Можно ли анализировать производительность элементов на разных экзаменах, используя одни и те же вопросы, но в разном порядке в каждой версии?

#r #r-exams

#r #r-экзамены

Вопрос:

Мы провели пять exams2nops экзаменов, используя одни и те же группы предметов в рандомизированном порядке. Все они были элементами schoice. Таким образом, *.rds было получено пять разных файлов, каждый из которых будет использоваться с соответствующими отсканированными экзаменами. Я заметил, что в тех *.rds файлах, которые будут использоваться в nops_eval , есть информация о том *.rmd , что использовалось для создания вопроса этого экзамена. Например.:

введите описание изображения здесь

Однако после создания nops_eval.csv эта информация теряется. Я хотел бы объединить все пять nops_eval.csv файлов, используя *.rmd информацию, соответствующую каждому вопросу. Поскольку один и тот же вопрос (например, упражнение 22) может быть получен из разных *.rmd файлов. Все те же 22 *.rmd файла использовались на всех экзаменах (все имеют одинаковые 22 вопроса, но в разных порядках.

Я хотел бы получить фрейм данных с объединенным csv, чтобы я мог проводить анализ теории ответов элементов и моделирования по Рашу.

Ответ №1:

Да, вы можете объединить информацию из файлов CSV, изменив их порядок на основе информации о файле / имени из файлов RDS. Ниже я проиллюстрирую, как это сделать, используя check.* столбцы из файлов CSV. Обычно они ближе всего к тому, что мне нужно для проведения анализа IRT.

Сначала вы читаете CSV и RDS из первой версии экзамена:

 eval1 <- read.csv2("/path/to/first/nops_eval.csv", dec = ".")
metainfo1 <- readRDS("/path/to/first/exam.rds")
 

Затем вы извлекаете только check.* столбцы и используете имена файлов упражнений в качестве имен столбцов.

 eval1 <- eval1[, paste0("check.", 1:length(metainfo1[[1]]))]
names(eval1) <- sapply(metainfo1[[1]], function(x) x$metainfo$file)
 

Я использую $file здесь, потому что он всегда уникален для всех упражнений. Если $name в вашем случае он также уникален и имеет лучшие метки, вы также можете использовать его вместо этого.

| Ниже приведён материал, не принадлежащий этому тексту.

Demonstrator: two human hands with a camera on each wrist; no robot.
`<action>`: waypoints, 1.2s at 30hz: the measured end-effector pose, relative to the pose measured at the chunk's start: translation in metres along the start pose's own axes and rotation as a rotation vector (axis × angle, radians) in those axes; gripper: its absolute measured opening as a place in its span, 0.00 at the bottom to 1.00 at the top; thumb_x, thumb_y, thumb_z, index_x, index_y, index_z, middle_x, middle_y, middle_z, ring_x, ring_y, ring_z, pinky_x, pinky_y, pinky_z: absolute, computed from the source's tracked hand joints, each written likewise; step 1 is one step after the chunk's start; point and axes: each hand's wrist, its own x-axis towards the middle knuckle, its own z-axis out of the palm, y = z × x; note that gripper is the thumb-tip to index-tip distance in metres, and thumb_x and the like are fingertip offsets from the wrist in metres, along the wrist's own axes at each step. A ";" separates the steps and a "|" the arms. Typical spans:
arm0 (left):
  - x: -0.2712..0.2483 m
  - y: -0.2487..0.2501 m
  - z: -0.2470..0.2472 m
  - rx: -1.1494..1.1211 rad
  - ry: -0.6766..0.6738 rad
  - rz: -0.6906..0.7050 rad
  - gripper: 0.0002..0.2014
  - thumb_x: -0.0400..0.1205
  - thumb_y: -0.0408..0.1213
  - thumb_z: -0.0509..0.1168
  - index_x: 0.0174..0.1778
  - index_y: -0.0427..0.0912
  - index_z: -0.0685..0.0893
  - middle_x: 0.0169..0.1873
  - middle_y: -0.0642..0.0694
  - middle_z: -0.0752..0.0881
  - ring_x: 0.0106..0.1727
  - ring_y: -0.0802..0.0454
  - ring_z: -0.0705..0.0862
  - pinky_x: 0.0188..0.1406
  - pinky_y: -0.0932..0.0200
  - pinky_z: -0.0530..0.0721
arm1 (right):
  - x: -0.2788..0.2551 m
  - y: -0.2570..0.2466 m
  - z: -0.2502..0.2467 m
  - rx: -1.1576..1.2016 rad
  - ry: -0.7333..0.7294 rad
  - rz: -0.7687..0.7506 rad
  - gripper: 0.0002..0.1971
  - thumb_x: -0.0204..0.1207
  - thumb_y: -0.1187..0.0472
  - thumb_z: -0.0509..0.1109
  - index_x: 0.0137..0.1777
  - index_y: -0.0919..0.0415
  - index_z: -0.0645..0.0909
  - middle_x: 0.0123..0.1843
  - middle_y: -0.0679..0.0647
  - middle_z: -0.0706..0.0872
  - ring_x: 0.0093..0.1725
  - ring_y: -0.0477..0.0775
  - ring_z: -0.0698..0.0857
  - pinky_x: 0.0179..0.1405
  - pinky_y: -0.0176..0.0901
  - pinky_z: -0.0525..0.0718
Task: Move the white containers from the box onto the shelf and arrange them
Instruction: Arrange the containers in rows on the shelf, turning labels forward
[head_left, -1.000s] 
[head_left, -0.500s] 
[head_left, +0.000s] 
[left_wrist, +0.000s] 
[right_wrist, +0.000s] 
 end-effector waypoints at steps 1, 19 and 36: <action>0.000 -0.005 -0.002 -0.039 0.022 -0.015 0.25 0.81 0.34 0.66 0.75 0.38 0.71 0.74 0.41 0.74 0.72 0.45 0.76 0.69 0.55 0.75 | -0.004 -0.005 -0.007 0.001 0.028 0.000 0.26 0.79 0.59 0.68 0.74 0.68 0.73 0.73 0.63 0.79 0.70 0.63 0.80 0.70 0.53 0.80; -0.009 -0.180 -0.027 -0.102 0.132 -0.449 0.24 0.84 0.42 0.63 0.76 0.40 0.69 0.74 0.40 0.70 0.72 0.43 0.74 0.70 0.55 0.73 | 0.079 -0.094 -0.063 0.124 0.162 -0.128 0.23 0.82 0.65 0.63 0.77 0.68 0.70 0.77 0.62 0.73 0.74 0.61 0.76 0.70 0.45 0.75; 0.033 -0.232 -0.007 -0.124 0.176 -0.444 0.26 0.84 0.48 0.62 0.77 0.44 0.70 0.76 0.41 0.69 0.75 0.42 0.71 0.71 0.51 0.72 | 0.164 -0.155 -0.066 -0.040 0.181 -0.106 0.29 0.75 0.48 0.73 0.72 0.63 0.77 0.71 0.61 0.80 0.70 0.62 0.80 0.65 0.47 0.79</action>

Затем вы делаете то же самое для второй версии экзамена:

 eval2 <- read.csv2("/path/to/second/nops_eval.csv", dec = ".")
metainfo2 <- readRDS("/path/to/second/exam.rds")
eval2 <- eval2[, paste0("check.", 1:length(metainfo2[[1]]))]
names(eval2) <- sapply(metainfo2[[1]], function(x) x$metainfo$file)
 

Если при построении двух версий использовались одни и те же упражнения, имена столбцов eval1 и eval2 совпадают, просто в другом порядке. Тогда вы можете просто сделать

 eval2 <- eval2[, names(eval1)]
 

изменить порядок столбцов eval2 , чтобы они соответствовали eval1 столбцам . Впоследствии вы можете сделать:

 eval <- rbind(eval1, eval2)
 

Если у вас более двух версий экзамена, вы просто повторяете один и тот же код и rbind() все вместе в конце.

Аналогичный код также можно использовать, если упражнения лишь частично перекрываются между версиями упражнения. В этом случае я сначала создаю достаточно большую NA матрицу с объединенными именами файлов упражнений, а затем вставляю результаты:

 n1 <- nrow(eval1)
n2 <- nrow(eval2)
nam <- unique(c(names(eval1), names(eval2)))
eval <- matrix(NA, nrow = n1   n2, ncol = length(nam))
colnames(eval) <- nam
eval[1:n1, names(eval1)] <- as.matrix(eval1)
eval[(n1   1):(n1   n2), names(eval2)] <- as.matrix(eval2)
 

Опять же, вам нужно будет выполнить соответствующую итерацию, чтобы объединить более двух версий.

В любом случае результат eval может быть обработан далее, чтобы стать матрицей IRT для последующего анализа.